▶ _WHAT YOU WILL DO_:
After locating "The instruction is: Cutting" in the listing below, copy that line and each one after it exactly, ending with the line that has "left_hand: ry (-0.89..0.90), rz".

--

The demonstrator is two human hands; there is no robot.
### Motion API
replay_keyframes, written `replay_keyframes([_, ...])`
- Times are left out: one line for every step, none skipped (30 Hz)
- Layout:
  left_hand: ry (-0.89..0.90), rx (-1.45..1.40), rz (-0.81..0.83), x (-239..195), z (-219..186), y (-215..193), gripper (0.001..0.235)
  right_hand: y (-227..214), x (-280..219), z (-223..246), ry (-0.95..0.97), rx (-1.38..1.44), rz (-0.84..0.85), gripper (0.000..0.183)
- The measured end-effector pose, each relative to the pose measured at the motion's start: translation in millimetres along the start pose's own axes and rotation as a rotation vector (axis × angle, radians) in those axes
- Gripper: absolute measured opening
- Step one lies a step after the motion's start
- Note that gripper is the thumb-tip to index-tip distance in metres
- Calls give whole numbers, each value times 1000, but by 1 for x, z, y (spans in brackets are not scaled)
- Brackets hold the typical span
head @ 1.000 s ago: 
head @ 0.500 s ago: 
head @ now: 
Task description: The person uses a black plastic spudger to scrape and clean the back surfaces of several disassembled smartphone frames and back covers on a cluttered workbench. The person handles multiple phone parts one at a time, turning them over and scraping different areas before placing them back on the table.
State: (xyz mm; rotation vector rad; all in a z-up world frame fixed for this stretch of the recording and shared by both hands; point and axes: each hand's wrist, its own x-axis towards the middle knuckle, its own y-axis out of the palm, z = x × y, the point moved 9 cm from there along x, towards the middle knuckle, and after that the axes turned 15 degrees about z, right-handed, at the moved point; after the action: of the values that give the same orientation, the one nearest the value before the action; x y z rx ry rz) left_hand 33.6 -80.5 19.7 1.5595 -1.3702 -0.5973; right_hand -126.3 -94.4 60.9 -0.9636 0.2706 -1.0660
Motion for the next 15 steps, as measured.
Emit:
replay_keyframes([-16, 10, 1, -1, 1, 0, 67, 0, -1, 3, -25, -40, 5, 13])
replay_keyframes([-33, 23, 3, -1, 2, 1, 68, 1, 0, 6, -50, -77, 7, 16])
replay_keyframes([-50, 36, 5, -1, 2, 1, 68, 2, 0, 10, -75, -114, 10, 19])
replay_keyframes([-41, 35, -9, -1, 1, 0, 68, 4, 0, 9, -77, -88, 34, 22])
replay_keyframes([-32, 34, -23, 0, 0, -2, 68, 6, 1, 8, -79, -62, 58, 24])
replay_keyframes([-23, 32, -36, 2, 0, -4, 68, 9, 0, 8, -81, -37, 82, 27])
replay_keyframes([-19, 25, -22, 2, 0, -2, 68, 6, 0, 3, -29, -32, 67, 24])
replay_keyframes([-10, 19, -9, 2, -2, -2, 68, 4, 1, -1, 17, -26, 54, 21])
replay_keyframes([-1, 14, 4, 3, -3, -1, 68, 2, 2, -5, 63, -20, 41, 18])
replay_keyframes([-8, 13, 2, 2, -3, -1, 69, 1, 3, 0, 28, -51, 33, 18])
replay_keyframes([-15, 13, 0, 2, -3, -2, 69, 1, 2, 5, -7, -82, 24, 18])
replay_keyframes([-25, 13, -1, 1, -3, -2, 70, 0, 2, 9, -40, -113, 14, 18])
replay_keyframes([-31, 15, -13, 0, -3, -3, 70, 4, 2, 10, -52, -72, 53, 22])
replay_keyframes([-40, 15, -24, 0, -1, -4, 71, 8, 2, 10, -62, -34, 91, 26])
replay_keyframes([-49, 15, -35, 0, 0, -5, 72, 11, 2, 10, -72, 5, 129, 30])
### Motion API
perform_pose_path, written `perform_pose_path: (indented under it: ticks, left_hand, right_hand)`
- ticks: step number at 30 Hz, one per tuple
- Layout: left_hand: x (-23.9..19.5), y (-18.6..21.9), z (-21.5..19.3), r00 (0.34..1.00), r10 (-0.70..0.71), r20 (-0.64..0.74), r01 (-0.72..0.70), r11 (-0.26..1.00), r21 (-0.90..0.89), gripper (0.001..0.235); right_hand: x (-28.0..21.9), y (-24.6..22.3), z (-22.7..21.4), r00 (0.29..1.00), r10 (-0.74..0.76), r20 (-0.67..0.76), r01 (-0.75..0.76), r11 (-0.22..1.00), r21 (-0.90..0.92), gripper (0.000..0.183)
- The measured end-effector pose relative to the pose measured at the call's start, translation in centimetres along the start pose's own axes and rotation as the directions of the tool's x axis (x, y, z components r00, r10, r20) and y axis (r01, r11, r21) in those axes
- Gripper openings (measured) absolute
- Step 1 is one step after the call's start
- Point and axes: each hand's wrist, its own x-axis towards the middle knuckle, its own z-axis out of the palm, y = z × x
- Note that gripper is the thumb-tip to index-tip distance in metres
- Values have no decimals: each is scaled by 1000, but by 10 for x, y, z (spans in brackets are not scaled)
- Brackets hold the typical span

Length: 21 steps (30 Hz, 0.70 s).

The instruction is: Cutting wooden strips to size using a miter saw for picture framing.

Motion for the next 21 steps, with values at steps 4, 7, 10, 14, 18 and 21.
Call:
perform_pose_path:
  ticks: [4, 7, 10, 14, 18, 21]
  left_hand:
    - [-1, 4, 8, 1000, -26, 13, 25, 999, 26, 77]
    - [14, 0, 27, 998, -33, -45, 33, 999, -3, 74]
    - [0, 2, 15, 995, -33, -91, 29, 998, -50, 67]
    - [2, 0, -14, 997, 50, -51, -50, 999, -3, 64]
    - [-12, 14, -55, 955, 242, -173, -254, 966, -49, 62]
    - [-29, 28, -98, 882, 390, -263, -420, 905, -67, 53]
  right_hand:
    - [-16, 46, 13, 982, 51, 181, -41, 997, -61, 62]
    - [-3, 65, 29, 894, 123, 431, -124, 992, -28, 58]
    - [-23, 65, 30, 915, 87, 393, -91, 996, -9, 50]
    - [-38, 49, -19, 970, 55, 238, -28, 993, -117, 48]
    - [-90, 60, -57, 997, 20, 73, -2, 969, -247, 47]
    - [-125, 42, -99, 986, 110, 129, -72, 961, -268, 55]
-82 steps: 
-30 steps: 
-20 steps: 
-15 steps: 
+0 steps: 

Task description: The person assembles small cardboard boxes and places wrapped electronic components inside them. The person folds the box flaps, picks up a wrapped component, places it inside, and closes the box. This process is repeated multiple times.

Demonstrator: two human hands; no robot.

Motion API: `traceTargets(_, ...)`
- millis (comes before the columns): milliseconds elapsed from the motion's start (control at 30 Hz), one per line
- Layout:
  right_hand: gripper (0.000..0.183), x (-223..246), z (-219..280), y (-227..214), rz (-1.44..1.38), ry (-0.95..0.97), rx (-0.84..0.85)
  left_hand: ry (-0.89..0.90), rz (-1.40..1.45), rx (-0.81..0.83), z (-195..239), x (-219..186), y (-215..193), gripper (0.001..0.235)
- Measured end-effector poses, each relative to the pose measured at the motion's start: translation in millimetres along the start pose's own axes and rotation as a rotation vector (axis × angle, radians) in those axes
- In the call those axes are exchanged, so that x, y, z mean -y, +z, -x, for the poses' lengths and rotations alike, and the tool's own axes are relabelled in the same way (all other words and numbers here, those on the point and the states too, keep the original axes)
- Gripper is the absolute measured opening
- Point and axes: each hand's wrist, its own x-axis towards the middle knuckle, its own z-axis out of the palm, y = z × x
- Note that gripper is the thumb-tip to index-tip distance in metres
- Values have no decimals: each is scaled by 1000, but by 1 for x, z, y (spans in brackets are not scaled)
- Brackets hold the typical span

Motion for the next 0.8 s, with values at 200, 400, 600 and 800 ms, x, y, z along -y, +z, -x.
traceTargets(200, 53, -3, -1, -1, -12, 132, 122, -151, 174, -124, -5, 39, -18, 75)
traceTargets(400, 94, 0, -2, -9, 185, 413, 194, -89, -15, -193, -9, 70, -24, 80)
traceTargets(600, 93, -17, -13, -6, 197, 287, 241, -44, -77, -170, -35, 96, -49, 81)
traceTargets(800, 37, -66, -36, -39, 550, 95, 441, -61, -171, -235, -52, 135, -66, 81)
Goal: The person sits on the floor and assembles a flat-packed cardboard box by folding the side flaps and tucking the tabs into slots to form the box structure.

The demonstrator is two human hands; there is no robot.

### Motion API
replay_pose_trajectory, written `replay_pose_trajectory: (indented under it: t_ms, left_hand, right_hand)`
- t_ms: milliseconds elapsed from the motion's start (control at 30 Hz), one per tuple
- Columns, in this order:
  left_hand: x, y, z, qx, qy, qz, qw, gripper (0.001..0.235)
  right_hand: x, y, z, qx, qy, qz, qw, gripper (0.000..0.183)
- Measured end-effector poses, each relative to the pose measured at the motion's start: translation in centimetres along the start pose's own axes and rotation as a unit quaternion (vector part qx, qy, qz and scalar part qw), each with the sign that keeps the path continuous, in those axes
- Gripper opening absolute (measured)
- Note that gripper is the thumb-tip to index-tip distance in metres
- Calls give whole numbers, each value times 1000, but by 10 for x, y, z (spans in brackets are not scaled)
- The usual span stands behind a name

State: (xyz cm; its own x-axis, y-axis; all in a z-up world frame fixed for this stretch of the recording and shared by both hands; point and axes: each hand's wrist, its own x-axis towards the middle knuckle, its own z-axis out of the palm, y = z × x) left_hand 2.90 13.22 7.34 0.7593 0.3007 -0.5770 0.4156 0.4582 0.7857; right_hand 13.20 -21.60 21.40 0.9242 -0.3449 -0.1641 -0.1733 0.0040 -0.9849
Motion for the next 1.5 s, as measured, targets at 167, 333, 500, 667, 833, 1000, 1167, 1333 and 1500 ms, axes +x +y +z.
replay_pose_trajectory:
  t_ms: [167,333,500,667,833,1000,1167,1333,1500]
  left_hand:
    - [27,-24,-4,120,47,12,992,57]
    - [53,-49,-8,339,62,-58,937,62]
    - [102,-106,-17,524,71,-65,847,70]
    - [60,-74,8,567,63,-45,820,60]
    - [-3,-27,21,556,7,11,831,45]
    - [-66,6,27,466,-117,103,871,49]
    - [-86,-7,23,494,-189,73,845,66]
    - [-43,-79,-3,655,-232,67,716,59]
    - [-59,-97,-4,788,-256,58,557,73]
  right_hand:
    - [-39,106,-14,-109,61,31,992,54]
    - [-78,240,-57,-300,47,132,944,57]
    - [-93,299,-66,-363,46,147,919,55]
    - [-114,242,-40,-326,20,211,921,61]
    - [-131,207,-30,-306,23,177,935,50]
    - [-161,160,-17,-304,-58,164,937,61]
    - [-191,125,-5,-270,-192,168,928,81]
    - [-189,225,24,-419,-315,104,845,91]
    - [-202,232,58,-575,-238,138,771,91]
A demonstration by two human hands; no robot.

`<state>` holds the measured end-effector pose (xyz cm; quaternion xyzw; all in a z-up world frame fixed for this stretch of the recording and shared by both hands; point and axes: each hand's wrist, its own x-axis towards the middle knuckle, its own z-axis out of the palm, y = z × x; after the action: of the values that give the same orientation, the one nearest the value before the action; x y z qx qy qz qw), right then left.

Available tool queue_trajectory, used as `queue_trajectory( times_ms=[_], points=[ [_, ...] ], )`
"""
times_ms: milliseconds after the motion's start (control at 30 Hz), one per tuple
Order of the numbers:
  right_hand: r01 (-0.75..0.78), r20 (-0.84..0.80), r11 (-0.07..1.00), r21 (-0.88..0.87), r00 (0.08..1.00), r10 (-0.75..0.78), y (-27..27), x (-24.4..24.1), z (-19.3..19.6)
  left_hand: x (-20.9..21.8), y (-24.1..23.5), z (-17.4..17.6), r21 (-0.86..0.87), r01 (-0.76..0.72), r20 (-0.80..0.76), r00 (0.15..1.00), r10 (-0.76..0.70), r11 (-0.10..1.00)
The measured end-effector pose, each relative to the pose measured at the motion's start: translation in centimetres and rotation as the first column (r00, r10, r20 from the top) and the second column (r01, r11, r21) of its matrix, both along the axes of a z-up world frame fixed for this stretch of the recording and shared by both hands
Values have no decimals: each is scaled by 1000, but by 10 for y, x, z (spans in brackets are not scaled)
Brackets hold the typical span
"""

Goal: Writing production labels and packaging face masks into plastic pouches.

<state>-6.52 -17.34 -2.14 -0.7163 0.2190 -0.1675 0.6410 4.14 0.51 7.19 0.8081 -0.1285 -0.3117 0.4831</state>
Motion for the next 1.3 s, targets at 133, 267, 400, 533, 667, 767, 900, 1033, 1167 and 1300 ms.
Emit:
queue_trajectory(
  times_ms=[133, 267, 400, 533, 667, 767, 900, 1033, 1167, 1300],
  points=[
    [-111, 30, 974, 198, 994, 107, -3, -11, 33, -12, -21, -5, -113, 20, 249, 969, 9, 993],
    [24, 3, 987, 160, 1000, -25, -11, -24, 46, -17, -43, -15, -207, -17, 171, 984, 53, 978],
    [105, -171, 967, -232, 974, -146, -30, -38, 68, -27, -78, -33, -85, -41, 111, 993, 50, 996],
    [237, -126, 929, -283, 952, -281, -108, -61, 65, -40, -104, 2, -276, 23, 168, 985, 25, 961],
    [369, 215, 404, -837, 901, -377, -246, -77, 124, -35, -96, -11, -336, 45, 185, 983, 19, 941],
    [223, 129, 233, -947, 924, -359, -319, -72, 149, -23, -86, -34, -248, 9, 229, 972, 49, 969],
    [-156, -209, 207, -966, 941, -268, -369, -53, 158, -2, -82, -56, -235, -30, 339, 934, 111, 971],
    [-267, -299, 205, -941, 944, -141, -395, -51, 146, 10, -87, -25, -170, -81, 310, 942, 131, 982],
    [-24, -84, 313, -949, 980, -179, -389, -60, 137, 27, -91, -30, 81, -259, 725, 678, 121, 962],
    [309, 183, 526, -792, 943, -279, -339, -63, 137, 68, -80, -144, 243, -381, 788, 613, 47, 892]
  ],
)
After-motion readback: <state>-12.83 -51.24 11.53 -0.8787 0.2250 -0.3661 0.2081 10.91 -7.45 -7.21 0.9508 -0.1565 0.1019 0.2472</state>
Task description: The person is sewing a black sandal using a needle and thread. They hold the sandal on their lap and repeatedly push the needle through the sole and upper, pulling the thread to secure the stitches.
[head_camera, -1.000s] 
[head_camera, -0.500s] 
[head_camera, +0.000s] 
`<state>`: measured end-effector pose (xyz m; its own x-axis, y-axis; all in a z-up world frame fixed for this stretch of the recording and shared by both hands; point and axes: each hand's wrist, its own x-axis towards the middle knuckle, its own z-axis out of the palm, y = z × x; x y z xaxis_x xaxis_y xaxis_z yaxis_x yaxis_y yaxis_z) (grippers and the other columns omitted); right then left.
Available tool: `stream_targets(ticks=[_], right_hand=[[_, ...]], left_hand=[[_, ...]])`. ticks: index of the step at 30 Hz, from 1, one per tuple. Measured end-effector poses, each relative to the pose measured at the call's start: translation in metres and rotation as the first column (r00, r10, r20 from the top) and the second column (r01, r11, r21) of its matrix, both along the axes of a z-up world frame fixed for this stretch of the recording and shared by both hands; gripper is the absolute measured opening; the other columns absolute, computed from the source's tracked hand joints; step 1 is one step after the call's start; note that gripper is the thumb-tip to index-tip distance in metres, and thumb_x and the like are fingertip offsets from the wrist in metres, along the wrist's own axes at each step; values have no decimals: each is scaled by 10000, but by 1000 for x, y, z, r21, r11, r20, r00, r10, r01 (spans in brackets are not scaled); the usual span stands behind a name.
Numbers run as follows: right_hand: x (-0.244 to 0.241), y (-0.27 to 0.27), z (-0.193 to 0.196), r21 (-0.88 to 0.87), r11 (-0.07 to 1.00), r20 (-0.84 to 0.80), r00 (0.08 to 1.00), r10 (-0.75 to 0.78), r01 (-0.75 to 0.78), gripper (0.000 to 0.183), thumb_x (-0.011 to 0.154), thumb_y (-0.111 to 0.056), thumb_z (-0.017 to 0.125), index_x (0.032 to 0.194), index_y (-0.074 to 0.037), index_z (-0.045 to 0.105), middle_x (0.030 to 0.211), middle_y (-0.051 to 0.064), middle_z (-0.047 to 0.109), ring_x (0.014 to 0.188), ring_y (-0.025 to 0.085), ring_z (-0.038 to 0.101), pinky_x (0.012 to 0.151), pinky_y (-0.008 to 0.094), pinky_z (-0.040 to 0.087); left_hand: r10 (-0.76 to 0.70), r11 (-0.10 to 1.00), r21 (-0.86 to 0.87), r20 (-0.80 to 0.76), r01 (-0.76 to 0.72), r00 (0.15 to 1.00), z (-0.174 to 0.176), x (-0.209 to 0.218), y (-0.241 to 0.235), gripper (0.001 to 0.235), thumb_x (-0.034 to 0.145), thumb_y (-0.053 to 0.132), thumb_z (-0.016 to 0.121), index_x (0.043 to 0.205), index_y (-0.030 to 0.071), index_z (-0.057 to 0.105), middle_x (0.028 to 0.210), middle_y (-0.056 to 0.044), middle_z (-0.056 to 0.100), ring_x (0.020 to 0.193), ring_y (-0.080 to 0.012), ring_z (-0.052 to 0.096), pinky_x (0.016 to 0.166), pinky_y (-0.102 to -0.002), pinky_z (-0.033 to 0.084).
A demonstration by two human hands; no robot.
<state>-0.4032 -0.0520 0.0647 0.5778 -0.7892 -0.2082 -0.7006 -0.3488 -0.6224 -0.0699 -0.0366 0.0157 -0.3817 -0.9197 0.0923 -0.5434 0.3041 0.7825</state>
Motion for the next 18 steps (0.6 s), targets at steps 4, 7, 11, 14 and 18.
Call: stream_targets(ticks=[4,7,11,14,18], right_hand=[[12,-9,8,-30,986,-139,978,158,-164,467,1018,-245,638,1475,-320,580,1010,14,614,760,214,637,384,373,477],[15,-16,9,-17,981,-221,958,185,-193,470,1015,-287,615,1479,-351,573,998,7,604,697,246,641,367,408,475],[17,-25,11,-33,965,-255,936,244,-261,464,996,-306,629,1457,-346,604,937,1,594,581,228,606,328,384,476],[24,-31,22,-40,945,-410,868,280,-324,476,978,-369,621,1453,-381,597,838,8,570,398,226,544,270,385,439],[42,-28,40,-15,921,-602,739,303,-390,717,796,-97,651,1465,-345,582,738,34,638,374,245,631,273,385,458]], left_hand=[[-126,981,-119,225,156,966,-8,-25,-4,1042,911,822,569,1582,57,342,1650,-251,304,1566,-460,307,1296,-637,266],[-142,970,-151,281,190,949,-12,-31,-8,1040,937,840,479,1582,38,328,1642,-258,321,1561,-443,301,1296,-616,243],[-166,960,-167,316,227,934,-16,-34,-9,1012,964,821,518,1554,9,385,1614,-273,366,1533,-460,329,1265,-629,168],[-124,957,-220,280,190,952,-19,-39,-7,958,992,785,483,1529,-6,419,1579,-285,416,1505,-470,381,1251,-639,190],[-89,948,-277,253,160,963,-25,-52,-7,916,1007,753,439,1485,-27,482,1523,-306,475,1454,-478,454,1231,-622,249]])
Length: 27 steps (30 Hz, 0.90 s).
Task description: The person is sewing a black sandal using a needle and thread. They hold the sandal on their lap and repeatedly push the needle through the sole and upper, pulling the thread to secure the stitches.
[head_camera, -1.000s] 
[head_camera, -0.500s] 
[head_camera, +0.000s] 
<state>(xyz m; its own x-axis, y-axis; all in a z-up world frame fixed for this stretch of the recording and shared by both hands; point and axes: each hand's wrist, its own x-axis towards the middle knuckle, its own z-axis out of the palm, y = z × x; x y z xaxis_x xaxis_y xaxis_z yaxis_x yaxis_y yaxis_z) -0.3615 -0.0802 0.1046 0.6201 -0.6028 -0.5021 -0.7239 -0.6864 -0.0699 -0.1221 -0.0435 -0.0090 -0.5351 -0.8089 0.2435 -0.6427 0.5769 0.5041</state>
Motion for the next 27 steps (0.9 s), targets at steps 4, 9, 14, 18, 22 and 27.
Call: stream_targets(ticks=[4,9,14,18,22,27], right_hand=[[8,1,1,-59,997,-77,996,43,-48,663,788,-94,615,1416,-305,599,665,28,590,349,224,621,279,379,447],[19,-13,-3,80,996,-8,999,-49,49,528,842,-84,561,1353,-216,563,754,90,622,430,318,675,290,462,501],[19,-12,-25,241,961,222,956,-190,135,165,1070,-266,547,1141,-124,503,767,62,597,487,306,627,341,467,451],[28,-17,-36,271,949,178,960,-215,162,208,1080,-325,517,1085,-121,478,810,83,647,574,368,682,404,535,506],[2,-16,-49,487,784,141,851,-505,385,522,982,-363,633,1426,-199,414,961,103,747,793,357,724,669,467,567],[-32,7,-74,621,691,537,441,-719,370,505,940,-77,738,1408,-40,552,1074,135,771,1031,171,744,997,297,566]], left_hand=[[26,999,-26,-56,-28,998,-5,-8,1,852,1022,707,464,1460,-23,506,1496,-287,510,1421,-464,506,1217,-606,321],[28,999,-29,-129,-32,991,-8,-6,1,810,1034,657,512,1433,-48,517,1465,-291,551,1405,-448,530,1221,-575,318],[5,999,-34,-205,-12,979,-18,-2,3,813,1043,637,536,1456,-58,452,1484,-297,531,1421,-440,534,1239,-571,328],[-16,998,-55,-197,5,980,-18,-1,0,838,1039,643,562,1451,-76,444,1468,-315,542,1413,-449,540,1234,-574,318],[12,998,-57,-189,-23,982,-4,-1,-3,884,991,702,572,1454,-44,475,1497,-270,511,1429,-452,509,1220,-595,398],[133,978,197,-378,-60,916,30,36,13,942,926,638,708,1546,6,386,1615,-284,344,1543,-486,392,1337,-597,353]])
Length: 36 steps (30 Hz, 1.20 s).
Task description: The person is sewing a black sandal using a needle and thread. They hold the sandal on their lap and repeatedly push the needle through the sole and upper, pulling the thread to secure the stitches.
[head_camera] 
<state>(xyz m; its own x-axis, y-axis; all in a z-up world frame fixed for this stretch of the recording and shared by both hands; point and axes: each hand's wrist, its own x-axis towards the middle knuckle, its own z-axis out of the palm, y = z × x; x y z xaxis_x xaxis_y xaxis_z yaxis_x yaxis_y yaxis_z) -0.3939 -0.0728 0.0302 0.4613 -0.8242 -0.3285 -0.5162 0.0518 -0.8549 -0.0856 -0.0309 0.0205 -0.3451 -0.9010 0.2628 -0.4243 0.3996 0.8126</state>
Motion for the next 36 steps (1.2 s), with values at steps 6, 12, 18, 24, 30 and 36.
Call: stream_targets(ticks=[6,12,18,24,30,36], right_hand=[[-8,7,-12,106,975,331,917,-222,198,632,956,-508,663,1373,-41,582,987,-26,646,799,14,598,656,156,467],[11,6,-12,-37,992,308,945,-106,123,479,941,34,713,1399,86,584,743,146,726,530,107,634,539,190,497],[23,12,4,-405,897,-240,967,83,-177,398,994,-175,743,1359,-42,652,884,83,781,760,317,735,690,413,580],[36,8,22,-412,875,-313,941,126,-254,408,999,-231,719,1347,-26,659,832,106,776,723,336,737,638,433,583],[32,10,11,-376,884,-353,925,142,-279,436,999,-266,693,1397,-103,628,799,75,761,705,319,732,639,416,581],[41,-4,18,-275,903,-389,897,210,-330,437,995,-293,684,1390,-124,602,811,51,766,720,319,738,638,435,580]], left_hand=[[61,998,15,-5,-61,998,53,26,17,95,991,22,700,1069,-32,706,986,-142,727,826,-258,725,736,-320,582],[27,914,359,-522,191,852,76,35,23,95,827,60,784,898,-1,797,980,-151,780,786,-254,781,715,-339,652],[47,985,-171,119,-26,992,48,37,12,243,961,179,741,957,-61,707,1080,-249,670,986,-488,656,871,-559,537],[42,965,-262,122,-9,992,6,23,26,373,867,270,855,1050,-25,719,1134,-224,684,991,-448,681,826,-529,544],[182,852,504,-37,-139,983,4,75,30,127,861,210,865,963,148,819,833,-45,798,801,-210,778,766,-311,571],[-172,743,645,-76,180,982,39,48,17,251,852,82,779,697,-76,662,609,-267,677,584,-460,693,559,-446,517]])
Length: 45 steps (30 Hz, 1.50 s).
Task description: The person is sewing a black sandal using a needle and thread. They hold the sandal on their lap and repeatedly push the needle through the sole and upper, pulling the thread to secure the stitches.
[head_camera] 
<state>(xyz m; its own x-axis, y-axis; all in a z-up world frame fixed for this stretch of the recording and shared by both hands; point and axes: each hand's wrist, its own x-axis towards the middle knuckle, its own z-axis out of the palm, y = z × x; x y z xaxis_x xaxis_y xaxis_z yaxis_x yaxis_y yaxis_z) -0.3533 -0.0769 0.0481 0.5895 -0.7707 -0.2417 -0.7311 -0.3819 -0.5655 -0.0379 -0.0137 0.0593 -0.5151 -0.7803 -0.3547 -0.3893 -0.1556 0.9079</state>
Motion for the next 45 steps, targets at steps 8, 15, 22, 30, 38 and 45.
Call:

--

▶ _RESPONSE BELOW_:
The instruction is: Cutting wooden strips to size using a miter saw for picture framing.

Motion for the next 21 steps, with values at steps 4, 7, 10, 14, 18 and 21.
Call:
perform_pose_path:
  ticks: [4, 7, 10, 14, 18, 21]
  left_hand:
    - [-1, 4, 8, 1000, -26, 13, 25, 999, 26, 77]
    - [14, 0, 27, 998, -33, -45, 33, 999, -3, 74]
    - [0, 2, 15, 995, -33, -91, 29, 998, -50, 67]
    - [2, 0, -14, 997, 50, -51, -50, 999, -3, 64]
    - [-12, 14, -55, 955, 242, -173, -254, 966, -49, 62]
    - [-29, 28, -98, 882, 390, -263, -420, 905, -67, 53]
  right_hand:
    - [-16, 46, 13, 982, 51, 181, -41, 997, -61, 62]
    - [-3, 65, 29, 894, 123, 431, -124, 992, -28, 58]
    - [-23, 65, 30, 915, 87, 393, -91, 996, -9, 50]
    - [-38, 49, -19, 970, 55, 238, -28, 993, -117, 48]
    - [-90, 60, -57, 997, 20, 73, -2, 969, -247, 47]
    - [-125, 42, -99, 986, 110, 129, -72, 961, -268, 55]
-82 steps: 
-30 steps: 
-20 steps: 
-15 steps: 
+0 steps: 

Task description: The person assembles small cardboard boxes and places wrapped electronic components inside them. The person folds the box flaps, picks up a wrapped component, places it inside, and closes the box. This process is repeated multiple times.

Demonstrator: two human hands; no robot.

Motion API: `traceTargets(_, ...)`
- millis (comes before the columns): milliseconds elapsed from the motion's start (control at 30 Hz), one per line
- Layout:
  right_hand: gripper (0.000..0.183), x (-223..246), z (-219..280), y (-227..214), rz (-1.44..1.38), ry (-0.95..0.97), rx (-0.84..0.85)
  left_hand: ry (-0.89..0.90), rz (-1.40..1.45), rx (-0.81..0.83), z (-195..239), x (-219..186), y (-215..193), gripper (0.001..0.235)

What this exercise asked for has been supplied.